Exercise aim
When a line in the material contains the word "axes", copy it.
===============
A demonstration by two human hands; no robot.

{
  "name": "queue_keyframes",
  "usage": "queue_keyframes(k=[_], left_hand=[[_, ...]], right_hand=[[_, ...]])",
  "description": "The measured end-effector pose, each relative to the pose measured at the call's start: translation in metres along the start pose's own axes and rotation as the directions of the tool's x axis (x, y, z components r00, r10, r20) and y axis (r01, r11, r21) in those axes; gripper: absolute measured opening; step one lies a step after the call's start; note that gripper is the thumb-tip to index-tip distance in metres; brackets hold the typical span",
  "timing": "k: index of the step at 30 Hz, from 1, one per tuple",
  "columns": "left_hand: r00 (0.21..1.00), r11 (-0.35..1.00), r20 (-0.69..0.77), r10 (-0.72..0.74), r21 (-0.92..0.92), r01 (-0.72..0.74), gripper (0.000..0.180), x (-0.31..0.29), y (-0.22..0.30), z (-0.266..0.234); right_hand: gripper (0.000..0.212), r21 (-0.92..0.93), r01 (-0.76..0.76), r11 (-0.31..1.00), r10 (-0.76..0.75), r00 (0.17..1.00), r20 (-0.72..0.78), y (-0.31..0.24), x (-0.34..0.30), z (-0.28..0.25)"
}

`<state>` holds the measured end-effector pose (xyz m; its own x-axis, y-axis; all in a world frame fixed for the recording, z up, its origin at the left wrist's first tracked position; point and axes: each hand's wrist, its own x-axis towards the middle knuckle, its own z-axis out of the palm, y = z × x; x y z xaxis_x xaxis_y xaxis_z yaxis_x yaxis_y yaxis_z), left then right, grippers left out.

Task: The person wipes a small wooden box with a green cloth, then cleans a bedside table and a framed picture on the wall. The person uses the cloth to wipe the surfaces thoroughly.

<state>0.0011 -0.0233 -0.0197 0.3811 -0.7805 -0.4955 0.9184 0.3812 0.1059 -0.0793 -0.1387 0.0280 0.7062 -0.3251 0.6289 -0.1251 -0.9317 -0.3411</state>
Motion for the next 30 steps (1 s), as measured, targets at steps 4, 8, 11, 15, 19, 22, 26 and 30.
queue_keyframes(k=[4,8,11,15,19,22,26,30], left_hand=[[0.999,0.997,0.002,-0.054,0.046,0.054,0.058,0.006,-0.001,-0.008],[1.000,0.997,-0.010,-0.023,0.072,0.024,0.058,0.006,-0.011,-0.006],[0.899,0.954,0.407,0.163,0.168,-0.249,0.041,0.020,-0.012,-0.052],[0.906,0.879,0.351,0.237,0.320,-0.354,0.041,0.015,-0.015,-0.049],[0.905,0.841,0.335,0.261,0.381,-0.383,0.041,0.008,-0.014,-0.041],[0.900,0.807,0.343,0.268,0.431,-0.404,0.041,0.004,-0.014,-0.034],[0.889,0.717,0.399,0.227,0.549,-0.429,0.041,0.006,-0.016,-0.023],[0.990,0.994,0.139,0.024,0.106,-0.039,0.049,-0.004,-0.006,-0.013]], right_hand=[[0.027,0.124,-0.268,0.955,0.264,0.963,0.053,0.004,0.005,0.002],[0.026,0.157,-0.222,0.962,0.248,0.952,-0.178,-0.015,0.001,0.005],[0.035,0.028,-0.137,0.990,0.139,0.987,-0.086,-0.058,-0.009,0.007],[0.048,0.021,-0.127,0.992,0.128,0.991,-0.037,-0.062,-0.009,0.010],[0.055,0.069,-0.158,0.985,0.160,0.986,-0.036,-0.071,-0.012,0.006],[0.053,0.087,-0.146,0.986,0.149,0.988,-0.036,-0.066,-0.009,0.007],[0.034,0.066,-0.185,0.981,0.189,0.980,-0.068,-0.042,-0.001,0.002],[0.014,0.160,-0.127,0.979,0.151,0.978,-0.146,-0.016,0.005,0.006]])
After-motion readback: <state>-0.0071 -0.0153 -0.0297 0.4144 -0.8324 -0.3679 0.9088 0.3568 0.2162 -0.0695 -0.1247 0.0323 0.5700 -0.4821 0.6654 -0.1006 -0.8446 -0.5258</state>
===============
Finished task
  "description": "The measured end-effector pose, each relative to the pose measured at the call's start: translation in metres along the start pose's own axes and rotation as the directions of the tool's x axis (x, y, z components r00, r10, r20) and y axis (r01, r11, r21) in those axes; gripper: absolute measured opening; step one lies a step after the call's start; note that gripper is the thumb-tip to index-tip distance in metres; brackets hold the typical span",
`<state>` holds the measured end-effector pose (xyz m; its own x-axis, y-axis; all in a world frame fixed for the recording, z up, its origin at the left wrist's first tracked position; point and axes: each hand's wrist, its own x-axis towards the middle knuckle, its own z-axis out of the palm, y = z × x; x y z xaxis_x xaxis_y xaxis_z yaxis_x yaxis_y yaxis_z), left then right, grippers left out.

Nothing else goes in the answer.